◆ WHAT TO WORK ON ◆
Scan the records for "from" and copy each line that contains it.

—————

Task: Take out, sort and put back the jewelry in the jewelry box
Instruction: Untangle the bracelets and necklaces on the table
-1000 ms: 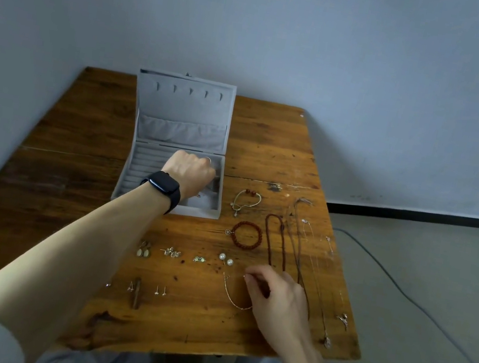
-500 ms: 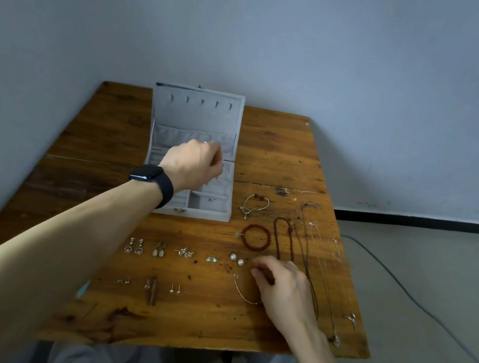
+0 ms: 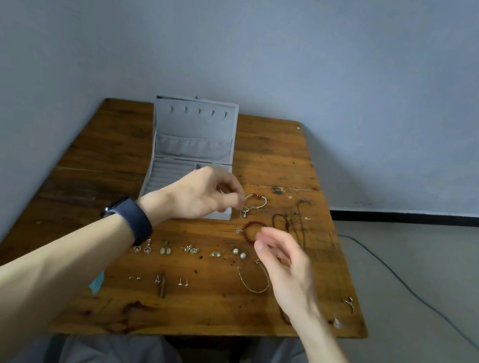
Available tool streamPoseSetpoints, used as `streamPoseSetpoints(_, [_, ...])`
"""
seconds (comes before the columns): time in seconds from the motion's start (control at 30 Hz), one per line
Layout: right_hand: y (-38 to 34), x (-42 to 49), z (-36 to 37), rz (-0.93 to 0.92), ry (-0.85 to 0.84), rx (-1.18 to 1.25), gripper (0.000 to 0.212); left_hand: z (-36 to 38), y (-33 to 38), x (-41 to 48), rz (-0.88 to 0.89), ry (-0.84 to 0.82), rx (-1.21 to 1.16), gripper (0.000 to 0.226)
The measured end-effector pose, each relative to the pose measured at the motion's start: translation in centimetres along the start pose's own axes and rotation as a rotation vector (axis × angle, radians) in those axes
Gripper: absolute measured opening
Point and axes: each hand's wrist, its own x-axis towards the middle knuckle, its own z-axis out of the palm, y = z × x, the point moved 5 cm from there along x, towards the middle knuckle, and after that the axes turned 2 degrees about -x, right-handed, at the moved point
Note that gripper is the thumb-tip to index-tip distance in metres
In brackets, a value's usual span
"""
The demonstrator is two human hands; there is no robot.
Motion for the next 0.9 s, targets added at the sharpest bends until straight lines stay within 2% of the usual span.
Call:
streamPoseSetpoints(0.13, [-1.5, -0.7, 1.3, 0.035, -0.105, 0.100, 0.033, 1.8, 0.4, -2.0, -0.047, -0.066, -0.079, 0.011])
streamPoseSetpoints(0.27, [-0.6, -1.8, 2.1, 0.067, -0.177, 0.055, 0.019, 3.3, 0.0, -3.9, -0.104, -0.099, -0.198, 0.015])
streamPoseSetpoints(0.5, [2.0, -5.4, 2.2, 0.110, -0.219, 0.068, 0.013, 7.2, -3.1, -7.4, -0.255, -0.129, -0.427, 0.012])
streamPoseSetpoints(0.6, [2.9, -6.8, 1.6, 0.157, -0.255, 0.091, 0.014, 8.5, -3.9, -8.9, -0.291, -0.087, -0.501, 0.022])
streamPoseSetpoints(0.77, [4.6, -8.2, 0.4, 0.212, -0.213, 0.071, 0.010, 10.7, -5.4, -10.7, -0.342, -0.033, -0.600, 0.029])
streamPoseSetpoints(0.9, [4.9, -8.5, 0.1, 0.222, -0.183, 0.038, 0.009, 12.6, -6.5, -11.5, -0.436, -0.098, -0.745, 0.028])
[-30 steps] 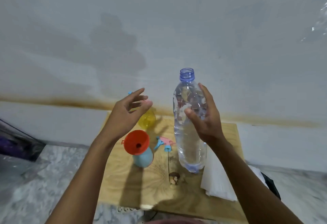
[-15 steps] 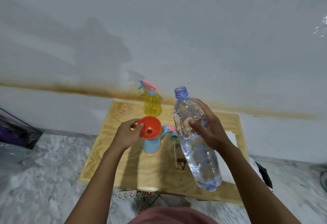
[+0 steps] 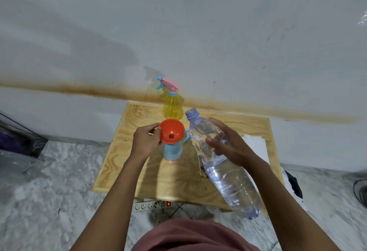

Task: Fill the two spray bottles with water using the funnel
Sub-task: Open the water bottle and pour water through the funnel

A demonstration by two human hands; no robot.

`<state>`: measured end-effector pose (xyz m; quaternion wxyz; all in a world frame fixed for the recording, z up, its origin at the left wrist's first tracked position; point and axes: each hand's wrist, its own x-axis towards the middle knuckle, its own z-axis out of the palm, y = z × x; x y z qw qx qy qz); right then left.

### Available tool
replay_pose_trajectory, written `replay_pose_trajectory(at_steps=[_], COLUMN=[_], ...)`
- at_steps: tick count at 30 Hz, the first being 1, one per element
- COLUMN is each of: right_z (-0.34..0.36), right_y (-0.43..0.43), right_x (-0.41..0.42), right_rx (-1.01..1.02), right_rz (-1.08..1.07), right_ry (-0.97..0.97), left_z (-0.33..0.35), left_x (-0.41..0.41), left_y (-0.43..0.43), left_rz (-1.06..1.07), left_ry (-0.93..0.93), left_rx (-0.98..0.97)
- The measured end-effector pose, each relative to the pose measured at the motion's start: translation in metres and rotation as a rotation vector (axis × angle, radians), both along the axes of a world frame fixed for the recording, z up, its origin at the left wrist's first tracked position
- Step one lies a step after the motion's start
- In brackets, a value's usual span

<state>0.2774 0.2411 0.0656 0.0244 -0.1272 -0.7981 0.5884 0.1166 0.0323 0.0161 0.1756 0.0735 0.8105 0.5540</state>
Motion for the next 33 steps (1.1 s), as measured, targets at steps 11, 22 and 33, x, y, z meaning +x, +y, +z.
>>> replay_pose_trajectory(at_steps=[11, 22, 33], right_z=[-0.009, -0.015, -0.011], right_y=[-0.006, -0.003, -0.003], right_x=[-0.003, -0.009, -0.009], right_rx=[0.038, 0.054, 0.092], right_rz=[0.062, 0.118, 0.153], right_ry=[-0.082, -0.138, -0.154], left_z=[-0.006, -0.008, -0.008], left_x=[-0.002, -0.004, -0.003], left_y=[-0.001, 0.001, 0.000], left_rz=[0.007, 0.014, 0.006], left_ry=[0.032, 0.031, 0.030], left_rx=[0.014, 0.005, 0.012])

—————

◆ ANSWER AREA ◆
seconds (comes before the columns): time in seconds from the motion's start (control at 30 Hz), one per line
Point and axes: each hand's wrist, its own x-axis towards the middle knuckle, its own z-axis out of the palm, y = z × x, the point moved 5 cm from there along x, towards the middle knuckle, and after that the axes turned 2 degrees about -x, right-handed, at the moved point

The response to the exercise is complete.